__WHAT THE EXERCISE ASKS__.
Tally the lines below containing "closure" and report only the total.

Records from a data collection
◇ ◇ ◇ ◇ ◇

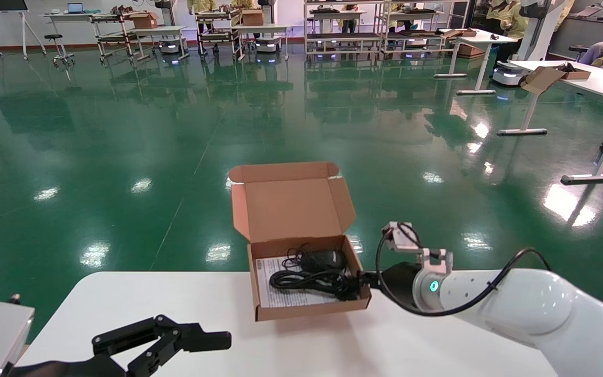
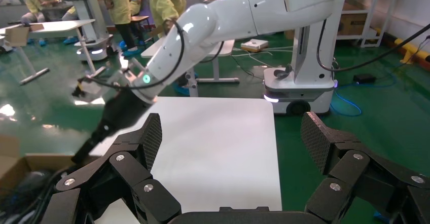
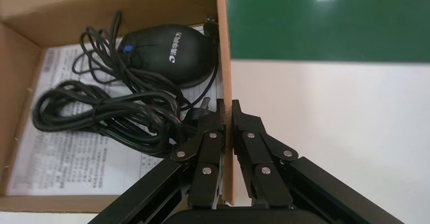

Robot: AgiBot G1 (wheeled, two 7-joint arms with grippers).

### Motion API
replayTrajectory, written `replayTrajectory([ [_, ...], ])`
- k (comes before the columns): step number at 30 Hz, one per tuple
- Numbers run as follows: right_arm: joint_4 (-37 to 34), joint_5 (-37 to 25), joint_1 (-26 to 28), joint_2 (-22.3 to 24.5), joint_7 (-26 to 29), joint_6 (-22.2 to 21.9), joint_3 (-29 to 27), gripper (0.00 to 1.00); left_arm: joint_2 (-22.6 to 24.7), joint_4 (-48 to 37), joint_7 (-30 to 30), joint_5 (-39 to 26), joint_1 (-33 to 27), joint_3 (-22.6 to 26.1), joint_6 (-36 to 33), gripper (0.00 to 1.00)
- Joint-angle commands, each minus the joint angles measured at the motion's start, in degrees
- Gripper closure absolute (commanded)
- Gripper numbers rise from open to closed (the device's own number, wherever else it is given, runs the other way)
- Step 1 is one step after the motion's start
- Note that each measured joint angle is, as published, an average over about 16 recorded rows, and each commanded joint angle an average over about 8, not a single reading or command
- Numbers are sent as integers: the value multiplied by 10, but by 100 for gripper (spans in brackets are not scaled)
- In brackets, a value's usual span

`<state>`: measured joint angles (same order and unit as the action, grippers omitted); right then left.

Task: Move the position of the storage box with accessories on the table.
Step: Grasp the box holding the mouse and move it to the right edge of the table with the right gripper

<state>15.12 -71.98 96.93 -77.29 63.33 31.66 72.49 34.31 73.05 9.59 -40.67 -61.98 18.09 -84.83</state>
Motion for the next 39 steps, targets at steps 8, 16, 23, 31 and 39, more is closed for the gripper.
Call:
replayTrajectory([
  [8,-26,11,54,22,-39,57,-6,100,0,0,0,0,0,0,0,0],
  [16,-51,20,112,69,-93,144,-13,100,0,0,0,0,0,0,0,0],
  [23,-78,13,154,105,-138,190,-10,100,0,0,0,0,0,0,0,0],
  [31,-108,-2,200,130,-165,221,-1,100,0,0,0,0,0,1,0,0],
  [39,-134,-31,237,146,-178,245,19,100,0,0,0,0,0,1,0,0],
])
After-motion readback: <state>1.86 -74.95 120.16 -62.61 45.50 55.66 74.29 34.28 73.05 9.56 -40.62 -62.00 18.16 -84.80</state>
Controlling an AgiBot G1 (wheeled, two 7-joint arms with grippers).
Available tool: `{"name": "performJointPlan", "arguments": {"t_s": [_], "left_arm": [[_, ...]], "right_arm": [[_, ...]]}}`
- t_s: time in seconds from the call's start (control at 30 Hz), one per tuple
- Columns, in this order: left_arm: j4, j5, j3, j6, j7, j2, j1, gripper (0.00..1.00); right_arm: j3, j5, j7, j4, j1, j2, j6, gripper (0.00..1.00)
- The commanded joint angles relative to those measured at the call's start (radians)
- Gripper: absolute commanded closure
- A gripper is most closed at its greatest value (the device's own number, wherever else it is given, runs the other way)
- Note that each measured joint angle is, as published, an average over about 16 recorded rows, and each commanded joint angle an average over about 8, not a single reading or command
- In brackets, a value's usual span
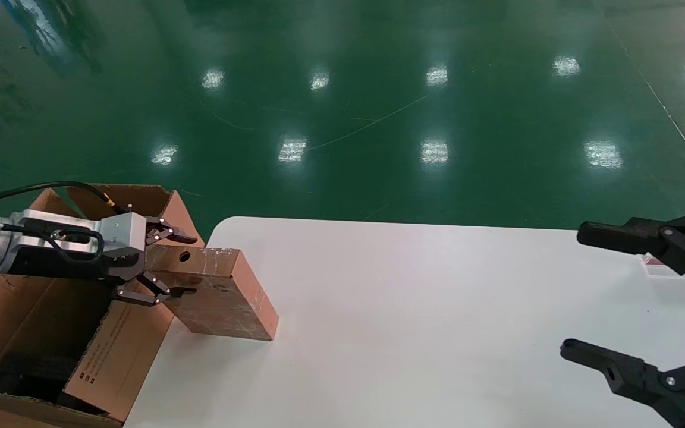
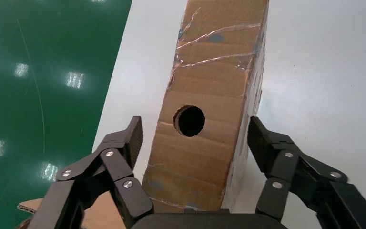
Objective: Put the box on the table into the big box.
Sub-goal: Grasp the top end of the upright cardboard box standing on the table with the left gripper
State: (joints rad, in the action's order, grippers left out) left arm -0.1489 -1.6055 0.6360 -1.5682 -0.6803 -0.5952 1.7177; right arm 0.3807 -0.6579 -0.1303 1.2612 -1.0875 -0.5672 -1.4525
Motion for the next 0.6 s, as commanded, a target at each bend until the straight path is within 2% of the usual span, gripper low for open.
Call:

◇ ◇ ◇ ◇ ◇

__ANSWER TO THIS EXERCISE__.
2